REQUIREMENT:
Only the pictures are to be dropped; return all other data below exactly.

'''

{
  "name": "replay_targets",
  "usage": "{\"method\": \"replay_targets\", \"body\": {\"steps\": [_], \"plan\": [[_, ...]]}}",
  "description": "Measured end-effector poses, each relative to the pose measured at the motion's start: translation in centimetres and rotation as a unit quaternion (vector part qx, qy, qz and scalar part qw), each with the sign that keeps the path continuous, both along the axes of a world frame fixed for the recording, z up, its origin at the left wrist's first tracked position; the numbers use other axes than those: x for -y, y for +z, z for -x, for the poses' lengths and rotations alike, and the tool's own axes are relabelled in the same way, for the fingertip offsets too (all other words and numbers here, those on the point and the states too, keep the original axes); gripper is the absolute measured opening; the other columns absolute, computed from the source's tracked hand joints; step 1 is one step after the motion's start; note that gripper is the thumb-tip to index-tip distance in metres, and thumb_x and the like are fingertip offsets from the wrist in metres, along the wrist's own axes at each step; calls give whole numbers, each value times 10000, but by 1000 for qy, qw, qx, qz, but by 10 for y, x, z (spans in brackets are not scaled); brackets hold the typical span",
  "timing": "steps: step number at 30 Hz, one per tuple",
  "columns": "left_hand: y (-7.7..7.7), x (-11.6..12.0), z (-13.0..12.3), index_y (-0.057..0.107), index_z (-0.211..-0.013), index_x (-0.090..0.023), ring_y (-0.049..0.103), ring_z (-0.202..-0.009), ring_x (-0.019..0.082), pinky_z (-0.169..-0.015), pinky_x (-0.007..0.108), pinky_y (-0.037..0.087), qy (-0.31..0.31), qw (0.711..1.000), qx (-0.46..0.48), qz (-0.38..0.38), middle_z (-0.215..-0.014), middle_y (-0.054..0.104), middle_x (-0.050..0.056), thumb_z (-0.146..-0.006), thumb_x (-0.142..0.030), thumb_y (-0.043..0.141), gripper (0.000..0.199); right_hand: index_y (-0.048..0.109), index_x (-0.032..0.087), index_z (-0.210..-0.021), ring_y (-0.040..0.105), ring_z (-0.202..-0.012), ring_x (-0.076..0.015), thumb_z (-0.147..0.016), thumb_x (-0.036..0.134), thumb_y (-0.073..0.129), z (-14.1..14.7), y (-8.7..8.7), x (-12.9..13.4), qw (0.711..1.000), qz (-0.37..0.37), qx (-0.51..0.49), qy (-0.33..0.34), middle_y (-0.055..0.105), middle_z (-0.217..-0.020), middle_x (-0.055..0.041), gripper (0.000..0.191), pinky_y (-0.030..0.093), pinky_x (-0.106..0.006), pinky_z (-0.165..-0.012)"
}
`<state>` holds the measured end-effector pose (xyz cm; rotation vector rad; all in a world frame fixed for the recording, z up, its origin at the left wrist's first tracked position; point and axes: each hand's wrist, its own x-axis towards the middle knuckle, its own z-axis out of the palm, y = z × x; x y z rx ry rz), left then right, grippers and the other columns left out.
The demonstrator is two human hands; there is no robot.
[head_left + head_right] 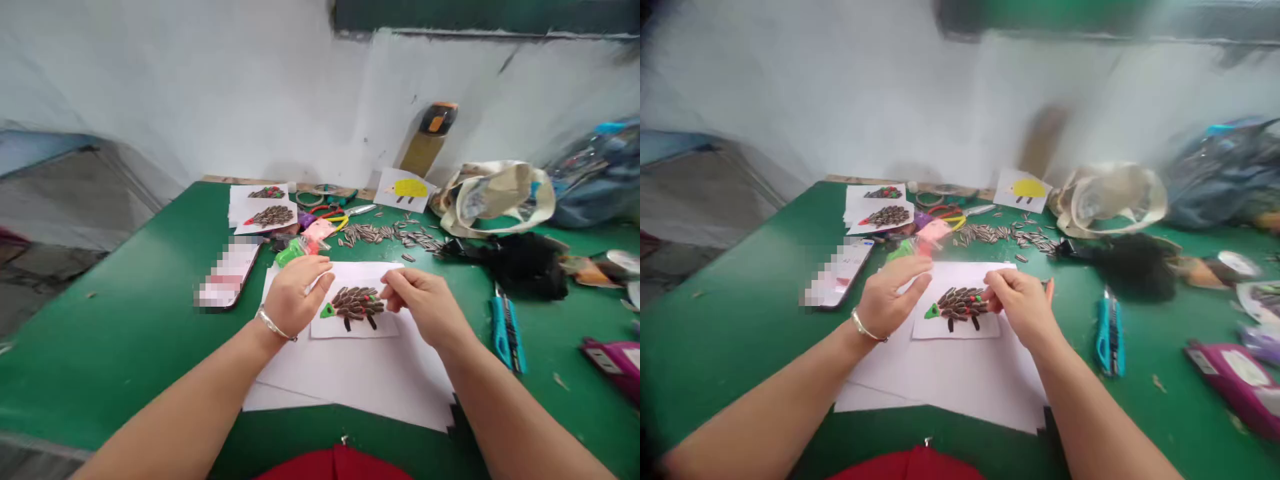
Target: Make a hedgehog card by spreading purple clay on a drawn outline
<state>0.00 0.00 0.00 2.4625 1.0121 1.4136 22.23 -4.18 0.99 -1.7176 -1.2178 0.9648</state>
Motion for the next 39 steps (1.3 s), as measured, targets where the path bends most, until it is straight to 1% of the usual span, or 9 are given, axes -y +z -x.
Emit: {"method": "replay_targets", "body": {"steps": [4, 8, 12, 19, 22, 28, 32, 35, 39], "plan": [[-1, -1, -3, 714, -937, -123, 698, -915, 204, -894, 362, 549, -10, 1000, -2, -7, -955, 749, 105, -872, -172, 611, 131, 659, 172, -622, 510, -477, -105, -776, 483, 623, -7, 0, 1, 1000, -16, 12, 1, 582, -498, -1, 349, 459, -282, -595], [-2, 0, -3, 710, -919, -138, 700, -899, 205, -871, 362, 556, -13, 1000, -7, -12, -942, 749, 100, -868, -172, 615, 114, 709, 180, -811, 599, -583, -143, -744, 383, 663, -6, -6, 0, 999, -32, -26, 9, 664, -619, -28, 219, 491, -332, -668], [-1, 0, -3, 708, -913, -152, 700, -893, 199, -864, 360, 556, -12, 1000, -13, -8, -941, 749, 93, -874, -176, 608, 110, 709, 187, -948, 646, -631, -158, -797, 381, 602, -3, -14, -3, 997, -34, -72, -6, 716, -761, -74, 268, 508, -377, -711], [-3, 0, -3, 710, -905, -140, 698, -889, 198, -867, 357, 552, -7, 1000, -8, 8, -937, 748, 99, -876, -183, 608, 115, 690, 177, -669, 566, -513, -137, -781, 506, 611, -9, -7, -1, 1000, -1, 25, 8, 643, -564, -40, 356, 493, -339, -651], [-4, -1, -2, 710, -902, -144, 697, -893, 198, -871, 358, 549, -7, 1000, -10, 18, -942, 747, 96, -880, -188, 601, 119, 708, 200, -741, 605, -574, -163, -760, 465, 630, -7, -7, 0, 998, -3, 53, 23, 655, -590, -23, 277, 491, -389, -737], [-4, -5, 1, 708, -911, -159, 692, -906, 205, -879, 366, 543, 1, 999, -8, 32, -943, 746, 81, -890, -210, 586, 133, 674, 299, -1020, 676, -788, -174, -876, 334, 474, 0, -12, -1, 994, 11, 112, 15, 736, -865, 12, 248, 234, -584, -1032], [-4, -9, 4, 712, -900, -158, 691, -916, 208, -882, 361, 538, 8, 998, 2, 57, -950, 747, 83, -899, -227, 572, 156, 685, 242, -819, 643, -694, -168, -869, 388, 494, 7, -5, -3, 989, -10, 140, 38, 704, -733, 5, 245, 419, -409, -872], [-5, -12, 6, 714, -900, -173, 691, -914, 203, -874, 351, 536, 17, 996, 4, 84, -949, 748, 68, -908, -244, 555, 175, 696, 241, -718, 612, -698, -173, -850, 407, 522, 15, 4, -7, 977, -44, 196, 72, 656, -655, 2, 275, 446, -301, -723], [-6, -14, 7, 716, -891, -185, 691, -902, 193, -862, 337, 536, 28, 994, 0, 108, -941, 749, 49, -907, -266, 550, 186, 710, 251, -898, 600, -709, -160, -819, 272, 543, 24, 8, -20, 968, -58, 207, 127, 687, -759, 3, 186, 442, -266, -682]]}}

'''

RESPONSE FOR THIS EXERCISE:
{
  "name": "replay_targets",
  "usage": "{\"method\": \"replay_targets\", \"body\": {\"steps\": [_], \"plan\": [[_, ...]]}}",
  "description": "Measured end-effector poses, each relative to the pose measured at the motion's start: translation in centimetres and rotation as a unit quaternion (vector part qx, qy, qz and scalar part qw), each with the sign that keeps the path continuous, both along the axes of a world frame fixed for the recording, z up, its origin at the left wrist's first tracked position; the numbers use other axes than those: x for -y, y for +z, z for -x, for the poses' lengths and rotations alike, and the tool's own axes are relabelled in the same way, for the fingertip offsets too (all other words and numbers here, those on the point and the states too, keep the original axes); gripper is the absolute measured opening; the other columns absolute, computed from the source's tracked hand joints; step 1 is one step after the motion's start; note that gripper is the thumb-tip to index-tip distance in metres, and thumb_x and the like are fingertip offsets from the wrist in metres, along the wrist's own axes at each step; calls give whole numbers, each value times 10000, but by 1000 for qy, qw, qx, qz, but by 10 for y, x, z (spans in brackets are not scaled); brackets hold the typical span",
  "timing": "steps: step number at 30 Hz, one per tuple",
  "columns": "left_hand: y (-7.7..7.7), x (-11.6..12.0), z (-13.0..12.3), index_y (-0.057..0.107), index_z (-0.211..-0.013), index_x (-0.090..0.023), ring_y (-0.049..0.103), ring_z (-0.202..-0.009), ring_x (-0.019..0.082), pinky_z (-0.169..-0.015), pinky_x (-0.007..0.108), pinky_y (-0.037..0.087), qy (-0.31..0.31), qw (0.711..1.000), qx (-0.46..0.48), qz (-0.38..0.38), middle_z (-0.215..-0.014), middle_y (-0.054..0.104), middle_x (-0.050..0.056), thumb_z (-0.146..-0.006), thumb_x (-0.142..0.030), thumb_y (-0.043..0.141), gripper (0.000..0.199); right_hand: index_y (-0.048..0.109), index_x (-0.032..0.087), index_z (-0.210..-0.021), ring_y (-0.040..0.105), ring_z (-0.202..-0.012), ring_x (-0.076..0.015), thumb_z (-0.147..0.016), thumb_x (-0.036..0.134), thumb_y (-0.073..0.129), z (-14.1..14.7), y (-8.7..8.7), x (-12.9..13.4), qw (0.711..1.000), qz (-0.37..0.37), qx (-0.51..0.49), qy (-0.33..0.34), middle_y (-0.055..0.105), middle_z (-0.217..-0.020), middle_x (-0.055..0.041), gripper (0.000..0.191), pinky_y (-0.030..0.093), pinky_x (-0.106..0.006), pinky_z (-0.165..-0.012)"
}
`<state>` holds the measured end-effector pose (xyz cm; rotation vector rad; all in a world frame fixed for the recording, z up, its origin at the left wrist's first tracked position; point and axes: each hand's wrist, its own x-axis towards the middle knuckle, its own z-axis out of the palm, y = z × x; x y z rx ry rz), left then right, grippers and the other columns left out.
The demonstrator is two human hands; there is no robot.
[head_left + head_right] 
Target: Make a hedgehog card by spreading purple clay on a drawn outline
<state>0.00 0.00 0.00 2.4625 1.0121 1.4136 22.23 -4.18 0.99 -1.7176 -1.2178 0.9648</state>
Motion for the next 39 steps (1.3 s), as measured, targets where the path bends most, until it is straight to 1% of the usual span, or 9 are given, axes -y +z -x.
Emit: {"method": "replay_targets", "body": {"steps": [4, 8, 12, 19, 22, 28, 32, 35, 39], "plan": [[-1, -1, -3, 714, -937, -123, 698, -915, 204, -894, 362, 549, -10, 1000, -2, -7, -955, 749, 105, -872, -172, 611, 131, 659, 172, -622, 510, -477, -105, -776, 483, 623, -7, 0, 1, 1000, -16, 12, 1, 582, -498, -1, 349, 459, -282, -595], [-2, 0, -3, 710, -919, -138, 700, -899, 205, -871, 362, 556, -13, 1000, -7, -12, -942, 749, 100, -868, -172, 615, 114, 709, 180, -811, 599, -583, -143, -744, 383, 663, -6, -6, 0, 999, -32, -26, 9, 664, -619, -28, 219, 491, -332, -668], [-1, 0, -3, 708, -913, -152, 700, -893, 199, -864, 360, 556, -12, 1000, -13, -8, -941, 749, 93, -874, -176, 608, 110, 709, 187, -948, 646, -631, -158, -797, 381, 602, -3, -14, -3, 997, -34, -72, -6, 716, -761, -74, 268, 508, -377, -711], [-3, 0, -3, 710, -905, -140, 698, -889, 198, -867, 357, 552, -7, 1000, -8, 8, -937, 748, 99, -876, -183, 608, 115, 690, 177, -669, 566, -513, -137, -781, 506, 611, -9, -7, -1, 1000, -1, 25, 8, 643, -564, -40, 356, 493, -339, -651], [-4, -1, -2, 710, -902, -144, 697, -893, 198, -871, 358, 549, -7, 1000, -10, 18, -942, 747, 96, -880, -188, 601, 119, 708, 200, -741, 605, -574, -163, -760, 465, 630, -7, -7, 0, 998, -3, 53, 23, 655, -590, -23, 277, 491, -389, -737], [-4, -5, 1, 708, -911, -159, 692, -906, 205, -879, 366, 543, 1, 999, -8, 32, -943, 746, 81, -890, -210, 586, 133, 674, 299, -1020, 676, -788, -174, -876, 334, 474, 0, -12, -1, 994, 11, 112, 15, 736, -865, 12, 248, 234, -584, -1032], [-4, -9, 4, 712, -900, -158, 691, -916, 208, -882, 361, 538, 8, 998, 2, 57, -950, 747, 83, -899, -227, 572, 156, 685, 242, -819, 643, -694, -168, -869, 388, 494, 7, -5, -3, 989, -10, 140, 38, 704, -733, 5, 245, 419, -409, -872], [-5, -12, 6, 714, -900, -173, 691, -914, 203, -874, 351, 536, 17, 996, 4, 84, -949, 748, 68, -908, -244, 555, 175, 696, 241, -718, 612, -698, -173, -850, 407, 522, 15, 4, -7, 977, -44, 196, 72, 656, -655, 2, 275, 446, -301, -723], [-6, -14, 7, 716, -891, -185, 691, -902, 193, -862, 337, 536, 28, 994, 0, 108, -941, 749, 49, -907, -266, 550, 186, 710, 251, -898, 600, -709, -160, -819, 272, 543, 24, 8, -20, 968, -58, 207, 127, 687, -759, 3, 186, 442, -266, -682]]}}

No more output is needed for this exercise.